27th Apr 2016
One in three people in the UK would identify themselves as financially vulnerable, while one in five customers do not have enough savings to cover an unexpected bill of £300, a study from management consultancy Baringa Partners has found.
Of those surveyed, nearly one in 20 customers have been worried about money in the past month and do not have enough income to cover their basic needs.
The study, which assessed how much support the energy and banking sectors are providing for these customers, shows that while some services exist to support those facing financial difficulty, the overwhelming majority of customers within this subset are yet to be identified as financially vulnerable by their service providers.
Energy bills present a constant concern for these consumers. According to Baringa’s study, only one in four vulnerable customers can easily understand their bills, and more than half expect providers to make this information clearer and easier to digest. Among those experiencing ‘serious financial difficulties’, only one in three felt they had access to services that meet their needs.
Within the banking sector, only 4% of customers who identify themselves as financially vulnerable have been recognised as such by their bank or building society. Almost two thirds of this group struggle to understand the communication they receive from their bank.

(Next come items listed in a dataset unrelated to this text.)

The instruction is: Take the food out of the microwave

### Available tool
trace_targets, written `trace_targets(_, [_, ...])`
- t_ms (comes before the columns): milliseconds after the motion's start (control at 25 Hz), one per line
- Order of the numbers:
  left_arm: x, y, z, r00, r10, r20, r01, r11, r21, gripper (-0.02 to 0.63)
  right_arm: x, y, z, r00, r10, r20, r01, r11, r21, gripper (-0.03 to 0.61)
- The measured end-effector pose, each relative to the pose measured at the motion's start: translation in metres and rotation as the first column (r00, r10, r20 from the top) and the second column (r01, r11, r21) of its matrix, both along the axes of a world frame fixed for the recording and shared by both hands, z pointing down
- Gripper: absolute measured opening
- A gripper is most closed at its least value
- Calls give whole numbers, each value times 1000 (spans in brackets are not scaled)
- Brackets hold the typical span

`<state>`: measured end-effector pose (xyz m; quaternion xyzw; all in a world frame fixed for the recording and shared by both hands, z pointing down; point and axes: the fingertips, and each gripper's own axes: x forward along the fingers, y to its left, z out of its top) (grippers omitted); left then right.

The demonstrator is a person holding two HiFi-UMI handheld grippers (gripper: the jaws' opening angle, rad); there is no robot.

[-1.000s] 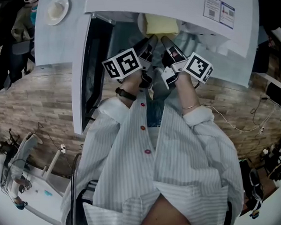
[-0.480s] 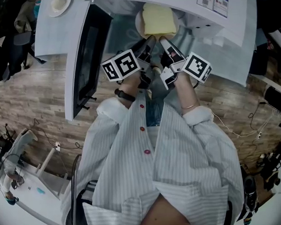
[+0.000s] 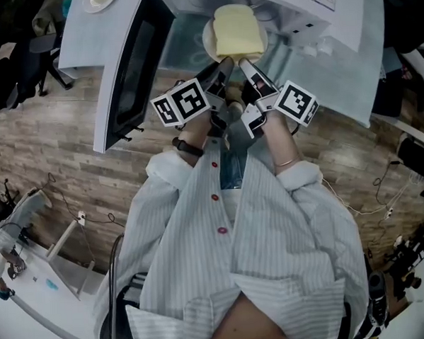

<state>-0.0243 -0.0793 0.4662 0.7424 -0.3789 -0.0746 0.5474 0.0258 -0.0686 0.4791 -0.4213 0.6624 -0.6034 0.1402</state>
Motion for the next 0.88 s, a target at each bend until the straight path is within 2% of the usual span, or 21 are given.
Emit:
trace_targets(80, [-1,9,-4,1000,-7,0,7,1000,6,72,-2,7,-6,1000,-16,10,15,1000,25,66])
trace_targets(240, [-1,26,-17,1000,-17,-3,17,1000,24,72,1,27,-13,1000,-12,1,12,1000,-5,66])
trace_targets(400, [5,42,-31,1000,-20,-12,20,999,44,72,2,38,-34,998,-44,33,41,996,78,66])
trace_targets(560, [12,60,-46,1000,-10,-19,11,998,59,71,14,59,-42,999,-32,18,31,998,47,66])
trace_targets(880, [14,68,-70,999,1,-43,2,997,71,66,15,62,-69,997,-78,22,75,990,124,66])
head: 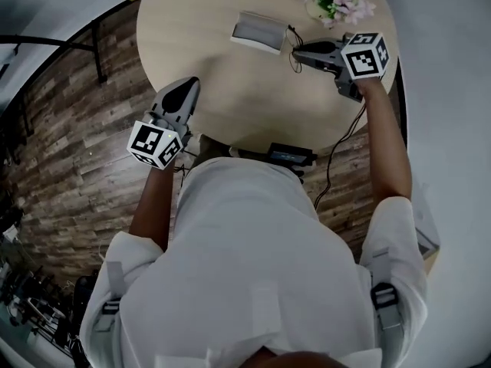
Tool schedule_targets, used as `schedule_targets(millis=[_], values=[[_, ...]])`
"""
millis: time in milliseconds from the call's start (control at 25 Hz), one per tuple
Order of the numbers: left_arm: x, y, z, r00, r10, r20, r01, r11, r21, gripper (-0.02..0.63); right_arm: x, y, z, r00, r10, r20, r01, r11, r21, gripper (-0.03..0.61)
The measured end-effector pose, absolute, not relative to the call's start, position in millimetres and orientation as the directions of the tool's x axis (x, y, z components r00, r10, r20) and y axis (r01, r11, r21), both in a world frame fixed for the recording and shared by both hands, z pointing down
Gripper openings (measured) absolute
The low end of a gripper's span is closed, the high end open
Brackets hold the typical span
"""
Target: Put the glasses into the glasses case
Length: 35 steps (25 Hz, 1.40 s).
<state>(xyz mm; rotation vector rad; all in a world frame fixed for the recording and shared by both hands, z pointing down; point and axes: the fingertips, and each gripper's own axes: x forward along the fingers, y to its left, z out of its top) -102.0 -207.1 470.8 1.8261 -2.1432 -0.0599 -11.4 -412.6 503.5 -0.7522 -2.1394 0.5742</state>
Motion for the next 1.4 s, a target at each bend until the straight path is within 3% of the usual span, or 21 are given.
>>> schedule_targets(millis=[200, 360, 800, 1400], values=[[-114, -198, 476, -0.189, -0.959, 0.213, -0.946, 0.236, 0.222, 0.012, -54, -408, 529, -0.296, 0.78, 0.552, 0.374, 0.626, -0.684, 0.052], [-133, -202, 484, -0.249, -0.943, 0.222, -0.935, 0.294, 0.199, 0.012, -83, -405, 548, -0.207, 0.796, 0.568, 0.386, 0.6, -0.7, 0.052], [-134, -251, 475, -0.186, -0.956, 0.226, -0.951, 0.233, 0.203, 0.012, -114, -408, 600, 0.073, 0.72, 0.691, 0.433, 0.601, -0.672, 0.052], [-139, -258, 485, -0.211, -0.939, 0.272, -0.934, 0.276, 0.225, 0.012, -122, -391, 650, 0.333, 0.657, 0.676, 0.485, 0.496, -0.72, 0.052]])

However, consumers who have talked to their bank or building society about their financial situation reported an increase in trust, suggesting businesses that approach customers about their financial situation, and offer support, would gain their trust and loyalty.
Vanessa Clark, a director at Baringa Partners, believes the study’s outcome is clear: both sectors need to do more for vulnerable customers. “Service providers need to adapt their approach and products to support these people in need,” she says. “Through better identifying vulnerable customers and offering competitive tariffs and clear communication, firms can win customer loyalty and get ahead of the competition.”